Sem ser original, o texto do JB repete considerações obvias, que desde 2006 indicam como sendo “um dos efeitos mais perversos” da cessação das atividades da Varig o sofrimento imposto aos funcionários, que ficaram até o momento sem qualquer direito e foram “também furtados em suas poupanças previdenciárias”. O autor lamenta ainda, sem evidenciar algo de novo, que tudo isso tenha ocorrido sob os olhos da Justiça, incapaz de enxergar a urgência de solucionar o problema das aposentadorias suspensas, e se refere ao drama dos que faleceram e estão falecendo e ás vitimas de incontáveis espertezas, omissões, fraudes e tramóias processuais. Acusações pesadas cujos autores não são devidamente identificados, devendo teoricamente ser atribuída a maior responsabilidade  desses e de outros abusos ao governo, preocupado unicamente em evitar que o Supremo Tribunal Federal o obrigue a pagar os supostos “mais de R$ 6 bilhões no processo de congelamento tarifário”, quantia que (não ficou claro em que época) teria sido “mais que suficiente para recuperar de fato” a Varig. E acusa os diretores executivos do sindicato laboral “de agir continuamente em desobediência à determinação da categoria, para beneficiar os patrões com que se conluiaram”.
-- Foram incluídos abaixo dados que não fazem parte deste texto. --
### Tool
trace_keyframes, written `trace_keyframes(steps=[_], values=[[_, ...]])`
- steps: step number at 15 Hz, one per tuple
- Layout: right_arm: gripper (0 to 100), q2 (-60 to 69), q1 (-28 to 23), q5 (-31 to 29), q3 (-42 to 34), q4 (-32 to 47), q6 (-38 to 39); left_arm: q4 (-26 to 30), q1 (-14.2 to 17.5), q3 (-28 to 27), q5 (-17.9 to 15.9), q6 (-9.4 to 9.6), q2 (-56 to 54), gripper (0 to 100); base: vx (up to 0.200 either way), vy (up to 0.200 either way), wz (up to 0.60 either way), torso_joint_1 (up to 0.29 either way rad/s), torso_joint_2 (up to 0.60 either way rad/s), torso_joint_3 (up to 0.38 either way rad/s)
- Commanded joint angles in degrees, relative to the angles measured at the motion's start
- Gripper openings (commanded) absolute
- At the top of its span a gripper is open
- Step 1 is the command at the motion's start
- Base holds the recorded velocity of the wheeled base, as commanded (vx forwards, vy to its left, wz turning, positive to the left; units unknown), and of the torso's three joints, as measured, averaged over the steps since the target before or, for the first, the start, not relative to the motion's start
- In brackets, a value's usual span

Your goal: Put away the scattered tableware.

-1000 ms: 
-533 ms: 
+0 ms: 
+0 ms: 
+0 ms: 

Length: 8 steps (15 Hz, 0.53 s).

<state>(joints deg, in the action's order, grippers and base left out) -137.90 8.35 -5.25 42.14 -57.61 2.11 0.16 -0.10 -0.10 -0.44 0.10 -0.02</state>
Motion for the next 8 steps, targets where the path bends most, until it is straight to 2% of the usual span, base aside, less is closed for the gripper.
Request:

 Essa ultima afirmação seria, sem dúvida, muito grave, se fosse comprovado que Graziella Baggio e o advogado Castagna Maia armaram toda uma encenação, a primeira se dirigindo repetida e inutilmente ao presidente da República, seu ex colega com o qual manteve vários encontros em Brasília para conseguir apoio inexistente, o outro elaborando ações e pareceres, rebatendo críticas e obtendo o apoio incondicionado de parlamentares e de ministros no caso dos aposentados do Aerus, só para justificar o seu salário.

 

Nas frases finais o comandante  enfatiza a significado das cruzes na praia de Copacabana e diz que a maioria foram carregadas por “vitimas inocentes dos algozes acima”, que seriam o governo e o sindicato”. Mas em todo o texto não apresentou qual teria sido a opção válida para salvar Varig e Aerus, nem lembra o teor das propostas da Apvar e do grupo que a representava, que na época foram descartadas por sua inconsistência prática. Ficaram assim apenas as acusação ao governo, que contam com o apoio de grupos de oposição ao sindicato, mas não contribuem com certeza para favorecer um eventual oferecimento de acordo, ainda possível apesar de parecer de difícil conclusão.

 

Encerrando, cabe perguntar se seria este o momento oportuno para voltar a focar contrastes internos e pareceres remotos e inconsistentes já muitas vezes debatidos na Varig e no Aerus, pois eles não tem agora algum interesse prático para os aposentados que, com todo o respeito devido aos companheiros falecidos e deplorando as conseqüências dos atrasos supostamente legais, o que mais desejam, querem, precisam é apenas a devolução dos meios financeiros que lhes permitam de viver. E bem sabem que não será acusando os ex-administradores ou o governo de ter cometido ilegalidades ou omissões que conseguirão obter esse reconhecimento.